Task inputs:
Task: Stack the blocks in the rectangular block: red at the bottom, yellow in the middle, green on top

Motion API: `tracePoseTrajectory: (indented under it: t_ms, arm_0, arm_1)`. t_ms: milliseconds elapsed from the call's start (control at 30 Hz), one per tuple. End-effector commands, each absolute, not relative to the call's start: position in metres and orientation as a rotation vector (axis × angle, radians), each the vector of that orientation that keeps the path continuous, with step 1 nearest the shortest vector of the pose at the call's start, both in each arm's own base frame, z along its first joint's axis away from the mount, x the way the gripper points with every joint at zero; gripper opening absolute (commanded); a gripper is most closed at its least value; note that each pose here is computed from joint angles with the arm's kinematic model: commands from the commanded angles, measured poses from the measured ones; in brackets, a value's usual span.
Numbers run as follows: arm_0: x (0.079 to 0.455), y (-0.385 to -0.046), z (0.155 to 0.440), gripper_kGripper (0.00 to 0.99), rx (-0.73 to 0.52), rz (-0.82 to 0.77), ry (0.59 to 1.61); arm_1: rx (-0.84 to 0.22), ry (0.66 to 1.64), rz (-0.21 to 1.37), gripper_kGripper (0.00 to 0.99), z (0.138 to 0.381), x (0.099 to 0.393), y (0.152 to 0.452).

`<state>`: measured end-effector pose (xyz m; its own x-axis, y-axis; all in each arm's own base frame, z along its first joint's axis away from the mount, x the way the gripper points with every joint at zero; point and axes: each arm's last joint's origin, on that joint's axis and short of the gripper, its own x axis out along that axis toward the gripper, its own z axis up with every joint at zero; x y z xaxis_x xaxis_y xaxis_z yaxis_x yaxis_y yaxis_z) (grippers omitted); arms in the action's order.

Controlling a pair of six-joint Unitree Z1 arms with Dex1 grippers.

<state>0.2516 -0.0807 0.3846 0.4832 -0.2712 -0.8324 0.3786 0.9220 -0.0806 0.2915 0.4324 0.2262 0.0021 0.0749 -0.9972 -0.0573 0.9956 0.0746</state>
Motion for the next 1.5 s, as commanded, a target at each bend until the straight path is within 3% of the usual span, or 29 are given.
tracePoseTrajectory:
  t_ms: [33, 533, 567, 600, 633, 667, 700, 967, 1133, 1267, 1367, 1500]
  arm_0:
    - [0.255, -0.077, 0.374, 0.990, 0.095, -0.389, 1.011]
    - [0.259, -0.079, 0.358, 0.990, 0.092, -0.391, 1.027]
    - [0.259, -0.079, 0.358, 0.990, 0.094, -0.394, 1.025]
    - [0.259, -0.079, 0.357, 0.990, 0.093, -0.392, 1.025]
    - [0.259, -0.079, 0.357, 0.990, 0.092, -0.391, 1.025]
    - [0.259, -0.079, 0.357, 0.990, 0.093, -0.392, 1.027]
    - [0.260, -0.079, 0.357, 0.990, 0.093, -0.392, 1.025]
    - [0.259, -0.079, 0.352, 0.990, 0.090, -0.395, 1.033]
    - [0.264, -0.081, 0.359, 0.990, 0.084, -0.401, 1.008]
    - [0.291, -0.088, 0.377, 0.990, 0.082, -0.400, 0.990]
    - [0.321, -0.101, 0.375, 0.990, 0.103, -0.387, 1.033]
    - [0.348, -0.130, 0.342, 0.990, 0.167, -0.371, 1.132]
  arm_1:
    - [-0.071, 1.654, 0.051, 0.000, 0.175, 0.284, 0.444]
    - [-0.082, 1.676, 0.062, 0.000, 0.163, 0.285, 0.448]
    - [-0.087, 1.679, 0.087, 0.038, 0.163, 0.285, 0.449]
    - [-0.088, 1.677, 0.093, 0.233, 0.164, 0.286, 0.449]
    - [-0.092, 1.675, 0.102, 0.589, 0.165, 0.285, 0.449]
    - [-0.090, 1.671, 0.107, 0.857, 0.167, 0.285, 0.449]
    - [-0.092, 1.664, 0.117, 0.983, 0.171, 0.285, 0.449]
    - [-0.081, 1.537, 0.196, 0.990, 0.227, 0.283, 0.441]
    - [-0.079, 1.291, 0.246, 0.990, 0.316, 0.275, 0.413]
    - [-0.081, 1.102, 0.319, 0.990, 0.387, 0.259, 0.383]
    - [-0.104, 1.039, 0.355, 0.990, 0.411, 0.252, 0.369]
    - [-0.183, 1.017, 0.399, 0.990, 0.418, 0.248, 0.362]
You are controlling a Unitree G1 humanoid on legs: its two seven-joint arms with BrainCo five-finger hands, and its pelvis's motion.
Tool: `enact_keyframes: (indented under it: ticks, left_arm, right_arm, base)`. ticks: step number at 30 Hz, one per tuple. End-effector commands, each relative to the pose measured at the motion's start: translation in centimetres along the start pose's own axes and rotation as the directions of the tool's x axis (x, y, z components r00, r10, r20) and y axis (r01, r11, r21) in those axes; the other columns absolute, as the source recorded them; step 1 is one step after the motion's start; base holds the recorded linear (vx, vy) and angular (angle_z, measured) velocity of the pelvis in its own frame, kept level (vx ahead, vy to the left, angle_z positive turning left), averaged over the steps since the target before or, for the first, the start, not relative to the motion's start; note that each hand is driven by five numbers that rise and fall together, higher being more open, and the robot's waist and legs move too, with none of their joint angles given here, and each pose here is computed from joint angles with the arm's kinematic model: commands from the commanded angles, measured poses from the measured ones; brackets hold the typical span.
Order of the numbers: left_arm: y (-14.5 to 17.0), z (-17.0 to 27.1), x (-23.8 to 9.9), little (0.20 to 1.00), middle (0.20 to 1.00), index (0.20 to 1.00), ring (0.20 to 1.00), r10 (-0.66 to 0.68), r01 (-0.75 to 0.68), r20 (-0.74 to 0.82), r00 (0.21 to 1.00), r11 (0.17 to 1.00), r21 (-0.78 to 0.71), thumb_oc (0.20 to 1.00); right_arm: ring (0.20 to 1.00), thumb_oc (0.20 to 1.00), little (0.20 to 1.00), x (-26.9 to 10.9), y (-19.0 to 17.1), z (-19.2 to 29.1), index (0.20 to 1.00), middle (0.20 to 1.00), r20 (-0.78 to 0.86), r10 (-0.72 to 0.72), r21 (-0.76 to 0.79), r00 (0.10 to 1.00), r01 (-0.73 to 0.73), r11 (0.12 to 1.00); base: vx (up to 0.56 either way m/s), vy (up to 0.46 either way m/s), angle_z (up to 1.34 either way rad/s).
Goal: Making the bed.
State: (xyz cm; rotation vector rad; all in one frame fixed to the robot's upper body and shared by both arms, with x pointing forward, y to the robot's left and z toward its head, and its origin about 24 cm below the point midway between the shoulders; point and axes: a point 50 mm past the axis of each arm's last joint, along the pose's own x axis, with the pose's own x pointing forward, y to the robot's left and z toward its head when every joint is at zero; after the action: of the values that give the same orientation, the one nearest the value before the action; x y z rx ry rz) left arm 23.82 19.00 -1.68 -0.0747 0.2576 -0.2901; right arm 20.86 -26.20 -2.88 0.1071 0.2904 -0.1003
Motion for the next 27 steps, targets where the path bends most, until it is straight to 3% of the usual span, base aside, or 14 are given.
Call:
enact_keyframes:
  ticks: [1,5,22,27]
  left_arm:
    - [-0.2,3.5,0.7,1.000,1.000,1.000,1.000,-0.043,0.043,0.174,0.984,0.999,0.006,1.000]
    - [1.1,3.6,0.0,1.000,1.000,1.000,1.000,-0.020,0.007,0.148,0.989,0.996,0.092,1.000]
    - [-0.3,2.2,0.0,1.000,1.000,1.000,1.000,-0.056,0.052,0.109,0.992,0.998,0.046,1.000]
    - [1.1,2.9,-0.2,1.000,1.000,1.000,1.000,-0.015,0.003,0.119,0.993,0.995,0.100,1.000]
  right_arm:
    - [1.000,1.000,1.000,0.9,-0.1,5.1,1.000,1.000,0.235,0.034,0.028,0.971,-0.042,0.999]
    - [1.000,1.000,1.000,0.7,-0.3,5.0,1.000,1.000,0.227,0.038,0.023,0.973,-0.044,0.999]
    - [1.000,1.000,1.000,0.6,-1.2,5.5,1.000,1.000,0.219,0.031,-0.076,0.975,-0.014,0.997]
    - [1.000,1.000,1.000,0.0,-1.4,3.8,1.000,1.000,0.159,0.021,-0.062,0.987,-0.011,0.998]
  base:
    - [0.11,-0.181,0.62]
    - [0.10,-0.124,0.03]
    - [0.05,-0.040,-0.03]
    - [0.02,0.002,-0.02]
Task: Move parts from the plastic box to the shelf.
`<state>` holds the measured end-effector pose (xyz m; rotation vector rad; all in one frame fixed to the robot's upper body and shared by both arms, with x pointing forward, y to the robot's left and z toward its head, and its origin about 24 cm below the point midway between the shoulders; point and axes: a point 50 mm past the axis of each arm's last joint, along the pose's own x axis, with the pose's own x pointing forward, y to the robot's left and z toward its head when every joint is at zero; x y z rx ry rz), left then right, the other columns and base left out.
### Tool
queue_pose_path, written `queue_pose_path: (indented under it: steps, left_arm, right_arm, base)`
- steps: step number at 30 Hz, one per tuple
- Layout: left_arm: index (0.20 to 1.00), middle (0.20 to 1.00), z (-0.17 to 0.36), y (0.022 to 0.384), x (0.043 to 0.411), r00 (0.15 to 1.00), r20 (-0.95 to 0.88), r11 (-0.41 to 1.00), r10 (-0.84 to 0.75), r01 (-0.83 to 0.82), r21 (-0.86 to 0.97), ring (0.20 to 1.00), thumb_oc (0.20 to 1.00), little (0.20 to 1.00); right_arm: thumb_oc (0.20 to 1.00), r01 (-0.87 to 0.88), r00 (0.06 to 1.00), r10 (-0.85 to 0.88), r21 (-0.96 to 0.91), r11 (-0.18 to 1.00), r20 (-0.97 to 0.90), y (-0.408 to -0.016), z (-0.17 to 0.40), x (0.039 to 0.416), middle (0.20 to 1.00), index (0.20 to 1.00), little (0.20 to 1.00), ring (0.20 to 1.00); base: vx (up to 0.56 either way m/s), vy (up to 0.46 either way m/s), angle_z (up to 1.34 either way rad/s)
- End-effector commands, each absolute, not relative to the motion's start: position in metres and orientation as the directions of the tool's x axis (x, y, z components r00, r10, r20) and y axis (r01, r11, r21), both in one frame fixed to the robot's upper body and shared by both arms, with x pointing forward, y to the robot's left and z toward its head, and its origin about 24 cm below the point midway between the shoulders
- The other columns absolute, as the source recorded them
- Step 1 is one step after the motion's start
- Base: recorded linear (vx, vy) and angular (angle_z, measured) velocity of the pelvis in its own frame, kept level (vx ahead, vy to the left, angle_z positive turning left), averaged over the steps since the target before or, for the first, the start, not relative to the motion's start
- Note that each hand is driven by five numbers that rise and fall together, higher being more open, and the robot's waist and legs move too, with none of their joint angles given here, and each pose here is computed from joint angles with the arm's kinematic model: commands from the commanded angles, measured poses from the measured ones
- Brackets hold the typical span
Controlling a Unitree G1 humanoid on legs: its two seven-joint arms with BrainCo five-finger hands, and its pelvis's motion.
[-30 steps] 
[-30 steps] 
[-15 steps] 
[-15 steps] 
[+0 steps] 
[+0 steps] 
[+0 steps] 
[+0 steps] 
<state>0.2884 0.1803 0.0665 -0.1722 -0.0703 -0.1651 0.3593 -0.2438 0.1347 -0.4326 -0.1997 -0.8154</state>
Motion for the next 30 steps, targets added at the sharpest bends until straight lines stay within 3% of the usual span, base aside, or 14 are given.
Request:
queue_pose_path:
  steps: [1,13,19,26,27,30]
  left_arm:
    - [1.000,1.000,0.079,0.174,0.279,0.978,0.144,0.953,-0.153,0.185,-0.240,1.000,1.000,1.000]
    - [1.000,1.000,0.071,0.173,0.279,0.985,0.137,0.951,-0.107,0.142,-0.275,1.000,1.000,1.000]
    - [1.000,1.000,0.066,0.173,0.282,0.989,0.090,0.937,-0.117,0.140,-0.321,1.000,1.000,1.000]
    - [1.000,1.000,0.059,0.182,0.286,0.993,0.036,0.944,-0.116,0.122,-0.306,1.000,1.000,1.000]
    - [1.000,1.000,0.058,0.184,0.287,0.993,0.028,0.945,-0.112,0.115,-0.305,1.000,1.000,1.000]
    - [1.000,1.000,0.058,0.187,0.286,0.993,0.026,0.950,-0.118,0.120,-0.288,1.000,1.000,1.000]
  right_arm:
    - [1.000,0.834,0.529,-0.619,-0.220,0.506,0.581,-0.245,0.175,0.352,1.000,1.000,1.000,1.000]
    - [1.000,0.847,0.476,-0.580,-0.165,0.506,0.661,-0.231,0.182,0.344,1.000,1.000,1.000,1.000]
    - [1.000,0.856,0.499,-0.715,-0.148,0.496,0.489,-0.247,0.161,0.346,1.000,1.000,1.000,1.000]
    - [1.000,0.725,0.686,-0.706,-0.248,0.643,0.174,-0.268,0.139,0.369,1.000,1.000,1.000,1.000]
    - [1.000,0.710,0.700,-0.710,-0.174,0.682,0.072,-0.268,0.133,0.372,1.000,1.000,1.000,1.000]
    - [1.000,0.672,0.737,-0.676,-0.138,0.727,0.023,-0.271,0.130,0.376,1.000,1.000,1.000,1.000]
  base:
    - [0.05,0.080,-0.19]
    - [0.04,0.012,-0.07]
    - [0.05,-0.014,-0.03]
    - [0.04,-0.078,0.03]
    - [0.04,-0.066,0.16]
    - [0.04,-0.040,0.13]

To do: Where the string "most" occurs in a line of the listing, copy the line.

Response box:
Motion API: `tracePoseTrajectory: (indented under it: t_ms, arm_0, arm_1)`. t_ms: milliseconds elapsed from the call's start (control at 30 Hz), one per tuple. End-effector commands, each absolute, not relative to the call's start: position in metres and orientation as a rotation vector (axis × angle, radians), each the vector of that orientation that keeps the path continuous, with step 1 nearest the shortest vector of the pose at the call's start, both in each arm's own base frame, z along its first joint's axis away from the mount, x the way the gripper points with every joint at zero; gripper opening absolute (commanded); a gripper is most closed at its least value; note that each pose here is computed from joint angles with the arm's kinematic model: commands from the commanded angles, measured poses from the measured ones; in brackets, a value's usual span.
Motion for the next 27 steps, targets where the path bends most, until it is straight to 3% of the usual span, base aside, or 14 are given.

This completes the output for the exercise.